「働く人のうつ」は「うつ病」ではないというこれだけの理由

「働く人のうつ」は、なかなか治らない。薬を飲んでも、認知行動療法を受けても治らない。脳を磁気で刺激しても、休職しても、生活習慣を整えても治らない。リワークに参加しても治らない。これらはいずれも無意味ではなく、一定の効果はある。それでも治らない。

なぜか? 実は、治らないのには、理由がある。治らなくて当然である。それは、治すべき病気がそこにないからである。「働く人のうつ」は、「うつ病」ではない。「うつ病」ではないのだから、うつ病の治療をしても治るはずがない。

「うつ病」ではなく「バーンアウト
日本では「働く人のうつ」を「うつ病」と見なしがちだが、海外、とりわけ英語圏なら「バーンアウト」(燃え尽き症候群と呼ぶであろう。これは単なる呼称の問題ではない。前者なら治療の対象になるが、後者なら働き方、働かせ方の問題となる。この違いは決定的である。

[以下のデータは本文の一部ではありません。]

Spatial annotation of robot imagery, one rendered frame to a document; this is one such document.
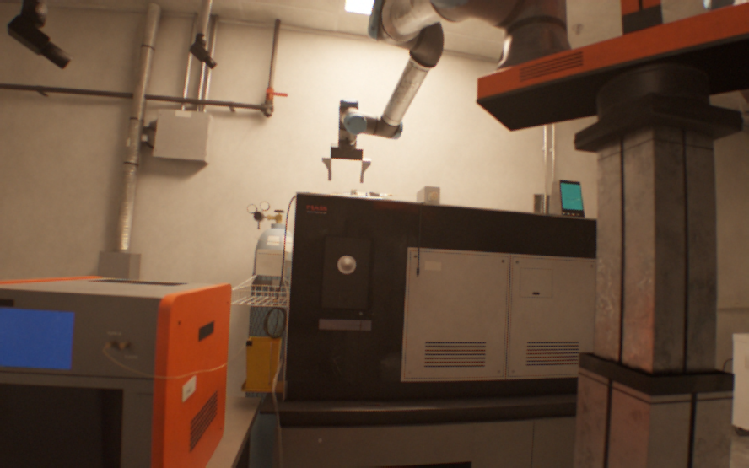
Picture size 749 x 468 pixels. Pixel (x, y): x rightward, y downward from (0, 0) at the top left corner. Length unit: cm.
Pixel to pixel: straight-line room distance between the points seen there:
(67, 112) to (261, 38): 132
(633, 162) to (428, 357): 96
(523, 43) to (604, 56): 15
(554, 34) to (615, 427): 63
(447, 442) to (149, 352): 99
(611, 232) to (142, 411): 81
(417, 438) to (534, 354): 54
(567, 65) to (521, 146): 228
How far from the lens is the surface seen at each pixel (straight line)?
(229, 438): 117
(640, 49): 65
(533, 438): 153
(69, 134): 298
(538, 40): 73
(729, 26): 65
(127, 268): 252
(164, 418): 74
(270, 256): 156
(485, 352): 142
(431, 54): 117
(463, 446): 142
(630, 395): 59
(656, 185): 58
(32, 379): 84
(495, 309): 141
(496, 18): 77
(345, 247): 126
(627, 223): 60
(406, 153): 257
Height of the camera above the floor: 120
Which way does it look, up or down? 4 degrees up
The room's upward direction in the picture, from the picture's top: 3 degrees clockwise
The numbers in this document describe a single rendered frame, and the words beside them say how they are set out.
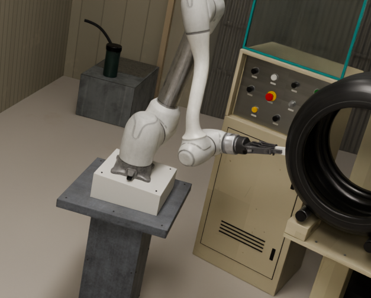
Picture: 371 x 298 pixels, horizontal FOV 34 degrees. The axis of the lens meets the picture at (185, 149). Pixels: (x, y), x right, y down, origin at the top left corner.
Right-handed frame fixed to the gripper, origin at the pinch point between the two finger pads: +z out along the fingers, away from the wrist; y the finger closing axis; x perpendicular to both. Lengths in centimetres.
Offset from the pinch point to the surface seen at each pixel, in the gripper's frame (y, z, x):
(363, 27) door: 319, -61, -23
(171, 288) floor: 23, -72, 93
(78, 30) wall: 236, -316, -20
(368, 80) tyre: -7.3, 34.3, -32.3
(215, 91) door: 280, -188, 37
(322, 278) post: 25, 10, 66
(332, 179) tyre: 15.5, 15.8, 14.2
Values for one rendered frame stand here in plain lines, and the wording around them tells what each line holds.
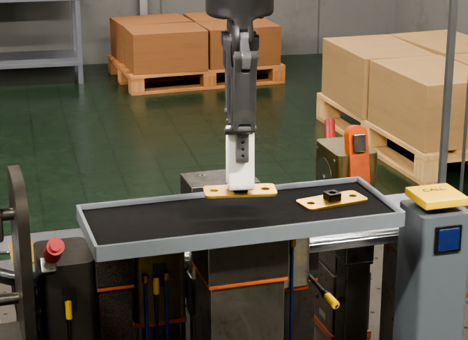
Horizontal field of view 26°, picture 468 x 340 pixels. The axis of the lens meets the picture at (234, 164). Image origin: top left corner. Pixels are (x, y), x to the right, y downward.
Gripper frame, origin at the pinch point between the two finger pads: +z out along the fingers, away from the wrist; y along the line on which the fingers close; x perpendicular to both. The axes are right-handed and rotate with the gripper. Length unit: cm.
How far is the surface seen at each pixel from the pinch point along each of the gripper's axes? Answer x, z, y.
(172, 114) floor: -12, 124, 474
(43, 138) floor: 61, 124, 431
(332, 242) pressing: -17.3, 23.4, 29.3
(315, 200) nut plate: -9.7, 7.1, 4.0
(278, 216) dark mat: -4.5, 7.4, -0.2
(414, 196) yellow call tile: -22.6, 7.9, 6.0
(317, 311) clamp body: -21, 51, 61
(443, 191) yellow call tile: -26.5, 7.5, 6.2

カリフォルニア大学バークレー校の名誉教授で、バーンアウトの研究に長年従事してきたクリスティーナ・マスラックは、バーンアウトを「炭鉱のカナリア」に譬える。美しい声で鳴いていたカナリアが突然鳴かなくなったとすれば、それはカナリアが病んだからではない。危険を察知したのであろう。

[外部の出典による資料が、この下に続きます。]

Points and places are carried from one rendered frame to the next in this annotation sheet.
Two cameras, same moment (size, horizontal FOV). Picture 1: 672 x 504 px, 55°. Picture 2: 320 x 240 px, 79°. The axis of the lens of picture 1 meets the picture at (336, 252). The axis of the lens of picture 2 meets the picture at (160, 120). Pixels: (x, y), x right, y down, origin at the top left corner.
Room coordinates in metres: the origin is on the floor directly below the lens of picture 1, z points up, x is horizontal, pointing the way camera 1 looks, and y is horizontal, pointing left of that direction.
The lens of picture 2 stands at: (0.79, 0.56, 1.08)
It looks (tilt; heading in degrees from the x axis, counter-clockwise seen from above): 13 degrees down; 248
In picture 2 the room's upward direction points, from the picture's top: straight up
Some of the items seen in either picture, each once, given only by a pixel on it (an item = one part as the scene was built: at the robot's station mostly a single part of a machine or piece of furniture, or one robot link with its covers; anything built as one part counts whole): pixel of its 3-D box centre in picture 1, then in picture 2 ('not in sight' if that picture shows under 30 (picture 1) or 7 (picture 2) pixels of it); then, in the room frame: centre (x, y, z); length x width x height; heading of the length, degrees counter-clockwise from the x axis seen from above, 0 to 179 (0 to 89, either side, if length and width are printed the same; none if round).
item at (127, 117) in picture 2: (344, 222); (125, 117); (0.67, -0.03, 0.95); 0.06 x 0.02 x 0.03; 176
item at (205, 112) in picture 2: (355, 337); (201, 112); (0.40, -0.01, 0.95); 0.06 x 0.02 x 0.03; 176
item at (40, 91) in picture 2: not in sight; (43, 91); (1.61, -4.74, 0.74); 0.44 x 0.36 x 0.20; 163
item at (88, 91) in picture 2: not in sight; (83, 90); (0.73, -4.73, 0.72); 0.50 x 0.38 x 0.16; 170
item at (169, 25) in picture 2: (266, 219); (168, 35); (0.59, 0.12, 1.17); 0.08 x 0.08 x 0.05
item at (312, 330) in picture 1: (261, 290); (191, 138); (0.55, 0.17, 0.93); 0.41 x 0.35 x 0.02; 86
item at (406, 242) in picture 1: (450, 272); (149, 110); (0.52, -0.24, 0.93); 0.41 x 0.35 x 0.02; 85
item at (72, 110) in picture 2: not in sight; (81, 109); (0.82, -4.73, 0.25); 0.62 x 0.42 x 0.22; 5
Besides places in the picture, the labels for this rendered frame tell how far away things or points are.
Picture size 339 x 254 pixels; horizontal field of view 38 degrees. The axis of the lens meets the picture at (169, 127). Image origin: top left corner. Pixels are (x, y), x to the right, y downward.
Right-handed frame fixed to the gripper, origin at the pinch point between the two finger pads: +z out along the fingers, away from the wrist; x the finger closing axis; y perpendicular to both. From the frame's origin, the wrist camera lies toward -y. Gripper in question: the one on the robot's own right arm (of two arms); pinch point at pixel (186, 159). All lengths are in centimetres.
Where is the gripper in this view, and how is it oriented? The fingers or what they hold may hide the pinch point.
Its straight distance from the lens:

カナリアは異常であるどころか正常である。メタンガスを感知して、鳴くのをやめたにすぎない。異常な状況における正常な反応が「炭鉱のカナリア」である。同じく、バーンアウトは、「異常な職場環境における正常な反応である」と、マスラックは主張する。

バーンアウトは、情緒的消耗感、非人間化、個人的達成感の低下などが特徴だとされる。かつては、対人援助職特有のストレス反応とされてきたが、現在では、ホワイトカラー一般、とりわけ、組織行動を伴う職業一般の現象であるとみなされている。

バーンアウトについて、世界保健機構(WHO)は、2019年にあえて「疾患でもなければ、医学的状態でもない」と述べた。WHOは、現在、『疾病及び関連保健問題の国際統計分類』第11版(ICD-11)を準備中だが、ここにおいてあらたに「バーンアウト」を含めることにした。

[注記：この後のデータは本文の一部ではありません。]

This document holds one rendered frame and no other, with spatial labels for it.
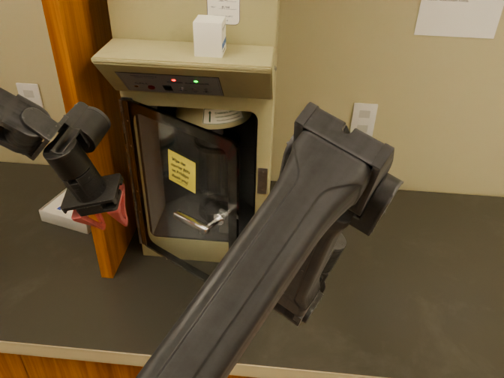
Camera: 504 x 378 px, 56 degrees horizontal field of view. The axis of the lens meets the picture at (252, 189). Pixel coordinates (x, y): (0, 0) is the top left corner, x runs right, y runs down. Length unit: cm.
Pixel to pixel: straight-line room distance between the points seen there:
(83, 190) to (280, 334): 53
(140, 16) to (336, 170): 69
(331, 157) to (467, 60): 115
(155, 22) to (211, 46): 15
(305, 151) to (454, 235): 113
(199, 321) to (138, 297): 86
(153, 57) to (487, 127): 105
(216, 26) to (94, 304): 69
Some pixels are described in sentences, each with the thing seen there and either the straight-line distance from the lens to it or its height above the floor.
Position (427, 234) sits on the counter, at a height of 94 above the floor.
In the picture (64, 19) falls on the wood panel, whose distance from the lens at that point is 95.
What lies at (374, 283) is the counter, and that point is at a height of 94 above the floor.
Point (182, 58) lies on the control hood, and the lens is 88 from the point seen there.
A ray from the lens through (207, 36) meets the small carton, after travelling 87.
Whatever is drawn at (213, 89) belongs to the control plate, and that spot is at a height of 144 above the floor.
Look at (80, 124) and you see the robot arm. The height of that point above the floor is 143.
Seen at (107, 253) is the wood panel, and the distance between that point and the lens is 119.
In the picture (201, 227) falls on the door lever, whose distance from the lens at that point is 94.
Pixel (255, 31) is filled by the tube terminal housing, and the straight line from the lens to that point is 94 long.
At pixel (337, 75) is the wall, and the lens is 143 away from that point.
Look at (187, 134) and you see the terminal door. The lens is 92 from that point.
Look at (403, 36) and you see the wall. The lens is 142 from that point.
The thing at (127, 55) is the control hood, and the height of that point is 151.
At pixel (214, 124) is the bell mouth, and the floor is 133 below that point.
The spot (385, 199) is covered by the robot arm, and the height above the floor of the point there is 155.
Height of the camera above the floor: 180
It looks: 35 degrees down
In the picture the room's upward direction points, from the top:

WHOが「バーンアウト」をICD-11に含め、しかも、それを「疾患ではない」としているのは、一見、矛盾している。その疑問にWHOは回答している。「それにもかかわらず、バーンアウトは、医師にかかる理由になりえる」と。

WHOをして「疾患ではない」と述べさせたのがマスラックである。バーンアウトを「疾患でない」という理由は、その人が疾患として診断されれば、周囲から「悪いのはあいつ、会社ではない」と判断されかねないからである。

「あいつは病気なんだろう。じゃあ、治療してもらった方がいい」、「働けないだろう。何しろ病気だからな」、そしてついには、「やめてもらうしかない。患者だからな」というふうに、本人を離職へと追いやるかもしれない。一方で、職場環境の問題は等閑に付され、個人の治療責任ばかりが強調される。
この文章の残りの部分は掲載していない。